Pero yendo contra toda la lógica, del mundo natural y del mundo irreal, nuestro pequeño niño luchó con todas sus fuerzas, pese a que le faltaban uñas y varios músculos comparado con el contrario. Su única ventaja era su tamaño que al ser tan chiquito, le permitió escurrirse del agarre ajeno en un momento de pura distracción -y pura fortuna para él- y huir en busca del padre Karamatsu.

¡Grave error! ¡Gravísimo error! El demonio carmesí no le iba a perdonar tal ofensa, y era que abandonarlo sin haber comenzado la previa de la diversión que planeaba tener por un mundano humano devoto a Dios... Definitivamente no podía perdonárselo.
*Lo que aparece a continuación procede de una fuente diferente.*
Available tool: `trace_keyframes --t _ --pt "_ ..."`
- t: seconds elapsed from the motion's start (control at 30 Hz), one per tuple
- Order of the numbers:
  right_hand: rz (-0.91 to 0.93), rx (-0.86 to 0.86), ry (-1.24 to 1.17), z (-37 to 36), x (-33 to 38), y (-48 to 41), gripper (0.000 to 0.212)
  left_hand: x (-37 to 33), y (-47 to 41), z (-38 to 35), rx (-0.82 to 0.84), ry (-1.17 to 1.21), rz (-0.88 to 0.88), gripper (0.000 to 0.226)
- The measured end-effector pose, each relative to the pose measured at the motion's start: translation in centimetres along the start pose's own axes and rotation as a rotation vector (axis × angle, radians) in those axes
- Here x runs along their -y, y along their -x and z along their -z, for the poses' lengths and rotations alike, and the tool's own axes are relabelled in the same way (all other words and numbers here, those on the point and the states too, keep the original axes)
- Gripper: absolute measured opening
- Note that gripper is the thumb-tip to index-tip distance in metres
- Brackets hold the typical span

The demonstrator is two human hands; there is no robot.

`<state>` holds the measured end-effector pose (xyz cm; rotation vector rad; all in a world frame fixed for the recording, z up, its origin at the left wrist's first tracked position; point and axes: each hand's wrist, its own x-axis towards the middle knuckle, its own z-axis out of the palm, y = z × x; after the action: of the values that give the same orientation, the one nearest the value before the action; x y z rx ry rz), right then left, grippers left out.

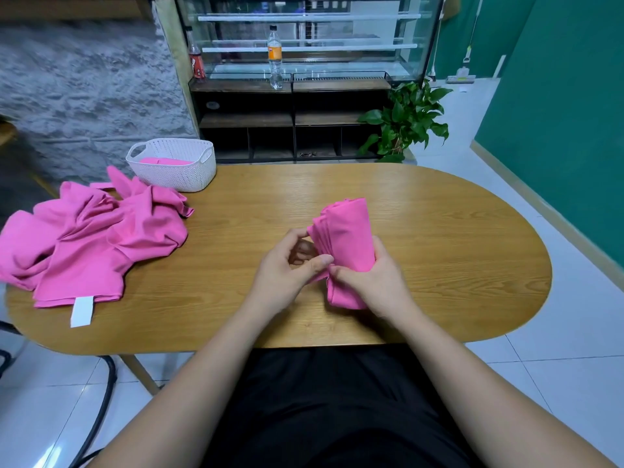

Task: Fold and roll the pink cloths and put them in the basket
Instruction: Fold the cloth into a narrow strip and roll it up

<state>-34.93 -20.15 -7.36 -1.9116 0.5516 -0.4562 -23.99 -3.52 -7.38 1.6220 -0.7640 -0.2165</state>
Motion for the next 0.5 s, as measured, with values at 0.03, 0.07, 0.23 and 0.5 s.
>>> trace_keyframes --t 0.03,0.07,0.23,0.5 --pt "-0.015 0.0 -0.06 0.0 -0.1 -0.1 0.062 0.1 0.0 -0.2 -0.013 0.003 -0.014 0.043" --pt "-0.034 0.002 -0.11 0.0 -0.2 -0.2 0.061 0.2 0.2 -0.3 -0.027 -0.009 -0.026 0.039" --pt "-0.066 0.044 -0.247 0.2 -0.4 -0.1 0.072 0.9 2.2 0.4 -0.11 -0.305 -0.233 0.017" --pt "-0.063 0.107 -0.282 -0.1 0.2 0.3 0.075 1.3 2.2 0.9 -0.135 -0.522 -0.256 0.019"
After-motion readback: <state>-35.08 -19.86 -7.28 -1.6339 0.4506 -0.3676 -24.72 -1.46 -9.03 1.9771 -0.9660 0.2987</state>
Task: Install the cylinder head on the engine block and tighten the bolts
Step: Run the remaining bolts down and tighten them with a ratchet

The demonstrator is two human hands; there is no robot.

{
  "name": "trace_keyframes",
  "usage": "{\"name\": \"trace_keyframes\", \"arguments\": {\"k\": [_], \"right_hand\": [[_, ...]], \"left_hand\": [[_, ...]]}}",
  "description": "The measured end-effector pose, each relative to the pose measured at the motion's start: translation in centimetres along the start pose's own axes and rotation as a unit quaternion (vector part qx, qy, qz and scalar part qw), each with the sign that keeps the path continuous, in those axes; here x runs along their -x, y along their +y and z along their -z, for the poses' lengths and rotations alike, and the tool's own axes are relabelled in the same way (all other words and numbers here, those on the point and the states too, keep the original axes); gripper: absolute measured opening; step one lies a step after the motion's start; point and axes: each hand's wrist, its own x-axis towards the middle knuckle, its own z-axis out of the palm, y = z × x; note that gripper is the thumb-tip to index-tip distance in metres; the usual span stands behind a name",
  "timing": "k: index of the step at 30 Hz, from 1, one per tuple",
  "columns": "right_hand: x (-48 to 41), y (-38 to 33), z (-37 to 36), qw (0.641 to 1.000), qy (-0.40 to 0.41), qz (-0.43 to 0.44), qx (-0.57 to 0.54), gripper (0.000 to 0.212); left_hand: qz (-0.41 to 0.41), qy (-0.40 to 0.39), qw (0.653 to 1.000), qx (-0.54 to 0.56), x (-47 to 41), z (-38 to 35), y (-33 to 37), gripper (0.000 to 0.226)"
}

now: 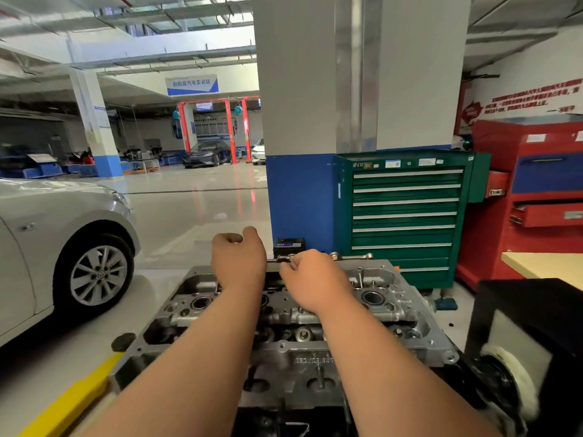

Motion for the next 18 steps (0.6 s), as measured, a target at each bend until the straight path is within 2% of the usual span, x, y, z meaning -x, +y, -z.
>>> {"name": "trace_keyframes", "arguments": {"k": [2, 5, 7, 11, 14, 16, 18], "right_hand": [[0.0, 0.0, 0.1, 1.000, 0.003, 0.008, -0.007, 0.044], [0.2, 0.3, 0.2, 0.999, 0.003, 0.013, -0.033, 0.045], [0.1, 0.5, 0.2, 0.999, 0.001, 0.010, -0.039, 0.045], [0.0, 0.3, 0.0, 1.000, -0.005, 0.009, -0.021, 0.045], [0.0, 0.5, -0.1, 1.000, -0.001, 0.009, -0.028, 0.045], [-0.1, 0.5, -0.1, 0.999, 0.003, 0.008, -0.031, 0.045], [-0.1, 0.6, -0.1, 1.000, 0.006, 0.007, -0.026, 0.045]], "left_hand": [[-0.001, 0.012, 1.000, -0.019, -0.5, -0.2, -0.2, 0.021], [-0.014, -0.117, 0.986, -0.120, -3.3, 0.5, -0.4, 0.014], [0.023, -0.184, 0.981, -0.064, -3.8, 1.2, -0.3, 0.021], [0.064, -0.253, 0.964, 0.039, -4.0, 1.7, -0.9, 0.042], [0.090, -0.321, 0.939, 0.084, -4.9, 1.9, -1.1, 0.043], [0.093, -0.330, 0.936, 0.084, -5.0, 2.0, -1.2, 0.042], [0.052, -0.276, 0.959, 0.034, -4.2, 1.8, -1.3, 0.036]]}}
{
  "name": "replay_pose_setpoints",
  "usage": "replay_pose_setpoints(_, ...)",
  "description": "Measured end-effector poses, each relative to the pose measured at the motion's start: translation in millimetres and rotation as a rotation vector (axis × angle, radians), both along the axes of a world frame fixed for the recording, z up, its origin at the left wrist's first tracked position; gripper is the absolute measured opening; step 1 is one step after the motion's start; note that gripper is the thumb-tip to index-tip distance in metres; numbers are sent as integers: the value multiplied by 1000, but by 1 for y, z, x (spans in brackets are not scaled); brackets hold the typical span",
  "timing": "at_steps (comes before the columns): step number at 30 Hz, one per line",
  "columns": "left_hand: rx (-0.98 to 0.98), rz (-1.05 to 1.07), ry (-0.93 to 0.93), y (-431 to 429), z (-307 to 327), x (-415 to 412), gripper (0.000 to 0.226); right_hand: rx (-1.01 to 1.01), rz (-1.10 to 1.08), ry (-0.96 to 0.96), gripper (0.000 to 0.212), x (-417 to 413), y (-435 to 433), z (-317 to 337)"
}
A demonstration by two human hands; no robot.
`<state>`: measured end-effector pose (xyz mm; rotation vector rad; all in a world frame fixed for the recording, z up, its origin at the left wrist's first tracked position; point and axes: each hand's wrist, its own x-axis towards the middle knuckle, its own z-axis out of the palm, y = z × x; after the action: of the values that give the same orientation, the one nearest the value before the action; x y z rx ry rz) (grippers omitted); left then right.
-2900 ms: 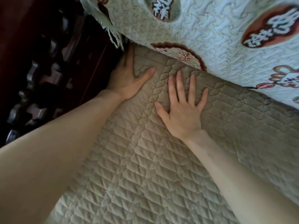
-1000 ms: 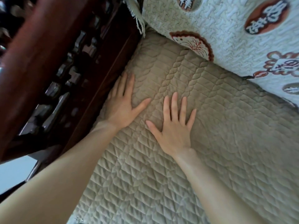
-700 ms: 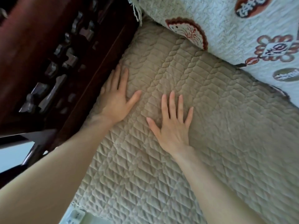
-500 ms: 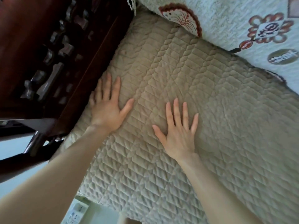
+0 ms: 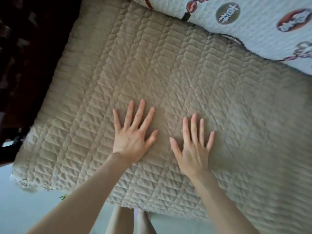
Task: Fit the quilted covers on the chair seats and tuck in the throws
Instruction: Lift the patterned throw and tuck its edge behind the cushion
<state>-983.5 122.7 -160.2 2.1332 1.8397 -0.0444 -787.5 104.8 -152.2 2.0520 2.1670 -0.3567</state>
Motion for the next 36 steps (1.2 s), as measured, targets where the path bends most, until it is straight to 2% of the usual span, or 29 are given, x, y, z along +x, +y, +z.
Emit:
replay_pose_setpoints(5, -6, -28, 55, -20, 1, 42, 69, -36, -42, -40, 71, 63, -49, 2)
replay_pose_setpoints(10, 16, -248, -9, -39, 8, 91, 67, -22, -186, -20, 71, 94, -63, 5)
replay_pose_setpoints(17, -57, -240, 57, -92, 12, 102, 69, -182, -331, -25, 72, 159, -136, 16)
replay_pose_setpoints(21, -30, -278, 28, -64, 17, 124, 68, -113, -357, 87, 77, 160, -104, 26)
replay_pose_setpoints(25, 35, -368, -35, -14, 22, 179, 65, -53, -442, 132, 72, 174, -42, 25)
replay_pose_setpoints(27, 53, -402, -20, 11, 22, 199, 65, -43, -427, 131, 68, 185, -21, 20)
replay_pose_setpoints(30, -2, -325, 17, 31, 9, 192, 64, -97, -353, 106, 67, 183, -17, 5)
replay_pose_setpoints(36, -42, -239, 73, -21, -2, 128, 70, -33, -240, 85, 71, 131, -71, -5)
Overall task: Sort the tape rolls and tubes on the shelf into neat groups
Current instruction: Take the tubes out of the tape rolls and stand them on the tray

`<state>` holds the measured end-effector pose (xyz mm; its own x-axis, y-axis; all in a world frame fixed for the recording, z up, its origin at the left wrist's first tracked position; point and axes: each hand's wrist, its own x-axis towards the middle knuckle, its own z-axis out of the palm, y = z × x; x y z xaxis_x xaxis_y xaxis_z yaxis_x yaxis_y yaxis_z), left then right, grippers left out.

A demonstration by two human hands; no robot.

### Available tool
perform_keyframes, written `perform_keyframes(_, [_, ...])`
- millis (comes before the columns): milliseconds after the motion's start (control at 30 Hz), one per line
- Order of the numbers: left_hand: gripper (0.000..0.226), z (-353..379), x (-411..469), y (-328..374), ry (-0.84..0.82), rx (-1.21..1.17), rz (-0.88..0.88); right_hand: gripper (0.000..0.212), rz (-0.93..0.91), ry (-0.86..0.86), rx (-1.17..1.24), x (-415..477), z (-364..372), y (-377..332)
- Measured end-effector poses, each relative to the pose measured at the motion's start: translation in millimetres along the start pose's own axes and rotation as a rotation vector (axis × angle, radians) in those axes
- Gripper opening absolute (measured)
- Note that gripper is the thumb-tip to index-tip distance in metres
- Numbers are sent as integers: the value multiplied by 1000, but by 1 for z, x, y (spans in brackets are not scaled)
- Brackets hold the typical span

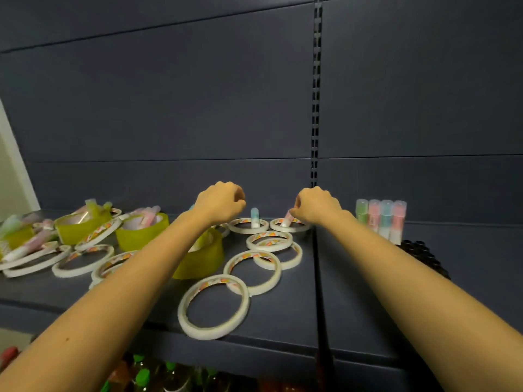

Comenzó encendiendo las sábanas, para lo cual solo bastó un sencillo toque antes de que las mantas se prendiesen fuego e iluminaran las paredes con sombras asesinas que se expandieron en cuestión de segundos. Se hubiera quedado a ver la diversión, pero se excitó tanto con imaginar a ese monaguillo rosado quemándose vivo en los brazos del padre, que decidió volver al Inframundo para descargar su libido con algún demonio regido por la lujuria. Si le daba el tiempo regresaría a regodearse con los suplicios mortales.

Pero por esa retirada ya no estaba enterado del estado de nuestro niño, a quien los pulmones ya comenzaban a fallarle, los ojitos se le cerraban y la voz se le enmudecía en gritos que ni siquiera nacían. Sus piernas se rindieron y pronto cayó al suelo, sintiendo como las llamaradas buscaban besarlo tal como los labios de ese demonio rojo que lograba distorsionarle la mente.

Perdió el conocimiento, pero antes de sumirse en la oscuridad más honda y quemada, percibió, entre los sonidos de crujidos y chispas, el de unos tacones que se detuvieron frente a él.